The Belgian city of Antwerp consists of ten former municipalities (called deelgemeenten) which have the status of district.
1. Antwerp
2. Berchem
3. Berendrecht-Zandvliet-Lillo
4. Borgerhout
5. Borsbeek
6. Deurne
7. Ekeren
8. Hoboken
9. Merksem
10. Wilrijk

== Status of district in Belgium ==
Most Belgian municipalities are made up of former municipalities that were merged in the past. Called deelgemeenten, they do not have any political function, and limited administrative use, as only the current, "larger" municipalities have elected councils.

However, Article 41 of the Belgian Constitution provides for the possibility of implementing districts for any municipality with at least 100,000 inhabitants.
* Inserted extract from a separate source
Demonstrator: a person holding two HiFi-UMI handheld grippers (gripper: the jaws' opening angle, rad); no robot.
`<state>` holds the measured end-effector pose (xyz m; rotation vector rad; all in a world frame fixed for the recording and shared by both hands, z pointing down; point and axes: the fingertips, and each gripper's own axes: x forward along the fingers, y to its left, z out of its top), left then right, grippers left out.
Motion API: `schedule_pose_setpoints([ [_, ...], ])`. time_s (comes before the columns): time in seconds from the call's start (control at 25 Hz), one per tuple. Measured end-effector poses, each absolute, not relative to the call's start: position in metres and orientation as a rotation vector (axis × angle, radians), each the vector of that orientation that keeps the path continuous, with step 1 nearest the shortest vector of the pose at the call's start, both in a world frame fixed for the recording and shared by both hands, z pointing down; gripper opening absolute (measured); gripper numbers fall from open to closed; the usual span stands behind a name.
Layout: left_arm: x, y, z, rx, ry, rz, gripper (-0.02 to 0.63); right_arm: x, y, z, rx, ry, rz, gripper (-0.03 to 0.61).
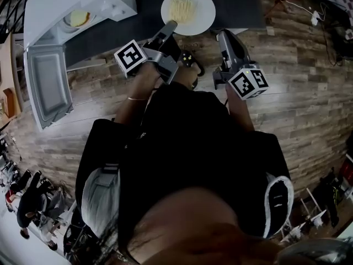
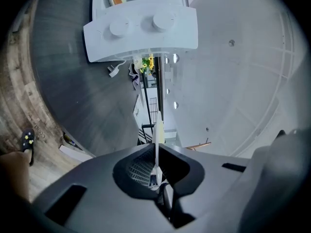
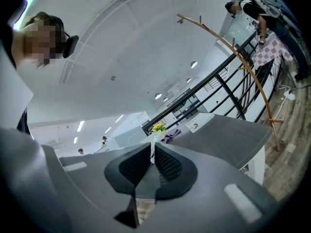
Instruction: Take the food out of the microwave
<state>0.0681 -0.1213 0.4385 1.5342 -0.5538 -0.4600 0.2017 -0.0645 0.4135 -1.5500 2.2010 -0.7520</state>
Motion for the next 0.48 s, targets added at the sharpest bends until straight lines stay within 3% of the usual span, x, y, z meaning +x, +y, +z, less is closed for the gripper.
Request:
schedule_pose_setpoints([
  [0.48, 0.080, -0.146, 0.454, 1.504, -0.591, -0.463, 0.015, 0.204, -0.097, 0.417, -1.454, 2.277, -0.750, 0.014],
])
In such cases, the districts have elected "district councils" and a "district college", but only Antwerp has made use of that provision.

Other cities in which the provision theoretically could be implemented are Ghent, Bruges and Leuven in Flanders; Charleroi, Liège and Namur in Wallonia; and the City of Brussels, Anderlecht and Schaerbeek in Brussels Region (although Anderlecht and Schaerbeek do not contain other former municipalities).

There have repeatedly been proposals to merge the 19 municipalities of Brussels into a single municipality.